Опять Андрей пошелъ за Ариной молча, но черезъ нѣсколько времени снова прервалъ молчаніе.
— Эхъ, вы, дѣвки! Черти вы, а не дѣвки! Дьяволы! сказалъ онъ. — Мнѣ бабы сказывали, что пестунья-то твоя, Акулина, изъ мертвыхъ воскресла и къ тебѣ пришла, такъ хочешь, я къ вамъ приду и при ней тебя сватать буду? тихо спросилъ онъ…
При этихъ словахъ, какъ стрѣлой кольнуло Арину. Она затряслась всѣмъ тѣломъ, опустилась на траву берега, закрыла лицо руками и горько заплакала. Андрей стоялъ передъ ней въ недоумѣніи и говорилъ:
— Ну, чего ты ревешь-то коровой? Чего? Что я тебѣ сдѣлалъ? Какое такое озорничество?
— Да ужъ не срами ты меня хоть передъ Акулинушкой-то, коли она ничего не знаетъ; брось ты меня, оставь, забудь, наплюй. Ну, какая тебѣ польза будетъ, что ты ославишь меня передъ ней? — выговорила она сквозь слезы.
— Вотъ дура-то! Да вѣдь я сватать хочу. При пестуньѣ ужъ твердо будетъ.
— Никогда она пестуньей моей не была. Просто она мнѣ землячка и ничего больше, но не срами ты меня передъ ней, Христа ради. Честью тебя прошу. Пожалѣй ты меня.
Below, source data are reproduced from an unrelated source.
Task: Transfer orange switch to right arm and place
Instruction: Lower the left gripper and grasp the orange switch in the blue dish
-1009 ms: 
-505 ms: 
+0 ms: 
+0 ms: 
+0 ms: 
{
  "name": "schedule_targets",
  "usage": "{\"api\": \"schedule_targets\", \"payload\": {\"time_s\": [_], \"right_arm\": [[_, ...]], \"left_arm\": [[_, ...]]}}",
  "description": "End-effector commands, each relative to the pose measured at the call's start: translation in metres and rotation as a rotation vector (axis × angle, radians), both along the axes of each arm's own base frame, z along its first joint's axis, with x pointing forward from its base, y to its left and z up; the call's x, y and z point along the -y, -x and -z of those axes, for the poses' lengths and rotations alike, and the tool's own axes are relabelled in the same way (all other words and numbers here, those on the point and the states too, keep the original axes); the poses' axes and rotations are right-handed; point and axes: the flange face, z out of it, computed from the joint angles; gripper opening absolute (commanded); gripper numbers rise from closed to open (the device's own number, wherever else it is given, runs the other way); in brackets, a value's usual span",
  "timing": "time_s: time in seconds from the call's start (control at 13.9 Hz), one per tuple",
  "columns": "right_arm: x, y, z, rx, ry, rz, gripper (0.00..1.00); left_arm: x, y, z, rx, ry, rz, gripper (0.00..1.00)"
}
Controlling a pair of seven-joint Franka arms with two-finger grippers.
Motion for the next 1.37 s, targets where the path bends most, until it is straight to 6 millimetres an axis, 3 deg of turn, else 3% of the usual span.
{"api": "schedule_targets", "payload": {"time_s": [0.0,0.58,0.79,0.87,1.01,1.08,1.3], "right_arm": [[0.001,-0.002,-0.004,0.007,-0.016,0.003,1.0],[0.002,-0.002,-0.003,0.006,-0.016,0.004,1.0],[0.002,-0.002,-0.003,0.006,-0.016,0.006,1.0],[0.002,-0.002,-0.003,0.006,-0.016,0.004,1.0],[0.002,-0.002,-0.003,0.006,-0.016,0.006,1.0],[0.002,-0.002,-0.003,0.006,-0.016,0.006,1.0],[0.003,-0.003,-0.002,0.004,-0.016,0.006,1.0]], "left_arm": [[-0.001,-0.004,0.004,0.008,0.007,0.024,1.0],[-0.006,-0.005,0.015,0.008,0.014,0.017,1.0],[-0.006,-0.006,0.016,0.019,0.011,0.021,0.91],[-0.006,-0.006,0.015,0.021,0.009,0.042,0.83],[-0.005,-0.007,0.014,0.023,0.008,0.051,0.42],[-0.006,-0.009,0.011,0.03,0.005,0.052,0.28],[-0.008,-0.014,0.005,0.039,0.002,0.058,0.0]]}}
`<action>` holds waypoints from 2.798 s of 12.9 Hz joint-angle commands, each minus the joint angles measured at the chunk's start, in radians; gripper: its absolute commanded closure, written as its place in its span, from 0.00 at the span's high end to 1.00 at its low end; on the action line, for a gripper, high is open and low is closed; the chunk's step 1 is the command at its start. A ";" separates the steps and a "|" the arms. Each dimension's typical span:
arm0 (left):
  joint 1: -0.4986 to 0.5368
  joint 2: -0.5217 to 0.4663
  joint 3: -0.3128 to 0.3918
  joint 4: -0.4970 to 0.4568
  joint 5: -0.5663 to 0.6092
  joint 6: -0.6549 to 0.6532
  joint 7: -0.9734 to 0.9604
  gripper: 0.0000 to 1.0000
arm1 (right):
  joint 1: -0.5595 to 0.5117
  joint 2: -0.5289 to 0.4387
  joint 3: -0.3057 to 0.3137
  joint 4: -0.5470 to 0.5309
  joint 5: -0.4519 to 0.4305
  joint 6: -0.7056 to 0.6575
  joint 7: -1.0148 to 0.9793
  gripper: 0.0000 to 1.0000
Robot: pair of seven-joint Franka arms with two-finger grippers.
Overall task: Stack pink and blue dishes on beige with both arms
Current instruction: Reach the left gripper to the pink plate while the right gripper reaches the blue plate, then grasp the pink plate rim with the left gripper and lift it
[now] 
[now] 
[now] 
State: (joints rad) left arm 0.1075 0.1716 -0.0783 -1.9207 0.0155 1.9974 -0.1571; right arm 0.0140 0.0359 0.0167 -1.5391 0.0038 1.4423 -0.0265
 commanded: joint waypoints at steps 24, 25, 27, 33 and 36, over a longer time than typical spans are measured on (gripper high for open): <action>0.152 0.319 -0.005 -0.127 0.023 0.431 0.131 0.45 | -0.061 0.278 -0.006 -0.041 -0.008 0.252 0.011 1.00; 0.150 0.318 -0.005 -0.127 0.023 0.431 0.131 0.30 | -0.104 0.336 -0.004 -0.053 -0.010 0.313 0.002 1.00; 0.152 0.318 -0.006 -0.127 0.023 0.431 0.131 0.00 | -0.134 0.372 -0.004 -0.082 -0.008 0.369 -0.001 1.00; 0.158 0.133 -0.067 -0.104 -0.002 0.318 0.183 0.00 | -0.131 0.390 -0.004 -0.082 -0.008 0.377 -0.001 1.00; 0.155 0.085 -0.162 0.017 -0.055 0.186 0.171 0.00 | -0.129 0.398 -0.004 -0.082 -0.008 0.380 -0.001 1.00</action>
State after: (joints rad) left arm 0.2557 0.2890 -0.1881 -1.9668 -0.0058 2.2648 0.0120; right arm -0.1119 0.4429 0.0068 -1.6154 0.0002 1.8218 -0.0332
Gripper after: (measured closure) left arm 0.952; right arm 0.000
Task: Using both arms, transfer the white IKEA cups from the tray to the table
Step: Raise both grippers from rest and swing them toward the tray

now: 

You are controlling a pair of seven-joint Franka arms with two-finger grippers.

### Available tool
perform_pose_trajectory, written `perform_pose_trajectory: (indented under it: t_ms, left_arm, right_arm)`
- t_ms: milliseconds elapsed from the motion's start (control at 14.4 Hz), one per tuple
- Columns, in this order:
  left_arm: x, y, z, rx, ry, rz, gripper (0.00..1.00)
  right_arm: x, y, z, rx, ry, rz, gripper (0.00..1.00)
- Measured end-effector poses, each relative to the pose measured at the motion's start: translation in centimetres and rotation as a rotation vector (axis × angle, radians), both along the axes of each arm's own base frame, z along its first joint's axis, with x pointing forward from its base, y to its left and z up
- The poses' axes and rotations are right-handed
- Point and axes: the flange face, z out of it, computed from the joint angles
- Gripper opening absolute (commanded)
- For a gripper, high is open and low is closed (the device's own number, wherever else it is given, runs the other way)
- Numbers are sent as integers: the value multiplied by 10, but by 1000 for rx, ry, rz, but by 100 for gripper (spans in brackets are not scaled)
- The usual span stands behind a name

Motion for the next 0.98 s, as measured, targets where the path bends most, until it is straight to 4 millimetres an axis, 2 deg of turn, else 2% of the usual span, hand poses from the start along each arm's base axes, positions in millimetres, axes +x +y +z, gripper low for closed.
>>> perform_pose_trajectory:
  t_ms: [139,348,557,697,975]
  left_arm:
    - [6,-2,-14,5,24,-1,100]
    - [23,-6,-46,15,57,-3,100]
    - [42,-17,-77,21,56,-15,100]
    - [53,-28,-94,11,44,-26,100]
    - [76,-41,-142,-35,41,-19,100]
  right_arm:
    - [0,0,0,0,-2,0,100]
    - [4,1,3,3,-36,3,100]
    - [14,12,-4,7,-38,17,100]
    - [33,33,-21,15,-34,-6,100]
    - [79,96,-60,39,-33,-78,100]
Вѣдь есть-же на тебѣ крестъ-то!
— Странная дѣвка… Пойми ты, что я проруху свою загладить хочу, — произнесъ Андрей.
— Ничего мнѣ не надо, ничего… Только оставь ты меня, пренебреги и молчи.
— Чудачка… Да вѣдь у меня тоже совѣсть… Все думается, что такъ оставить нельзя — вотъ я и хочу придти и честь-честью высватать передъ землячкой.
Андрей умолкъ. Арина сидѣла на травѣ и продолжала плакать. Андрей постоялъ надъ ней, отошелъ на нѣсколько шаговъ, положилъ гармонію на землю и сталъ скручивать папироску. На деревню по берегу шли два полупьяные пильщика, разговаривали и восторженно ругались. Арина отвернулась отъ нихъ и стала утирать заплаканные глаза рукавомъ. Пильщики, поровнявшись съ Андреемъ, крикнули ему:
— Андрюша! Чего ты назадъ-то прешь? А мы за тобой… Пойдемъ… Выпьемъ…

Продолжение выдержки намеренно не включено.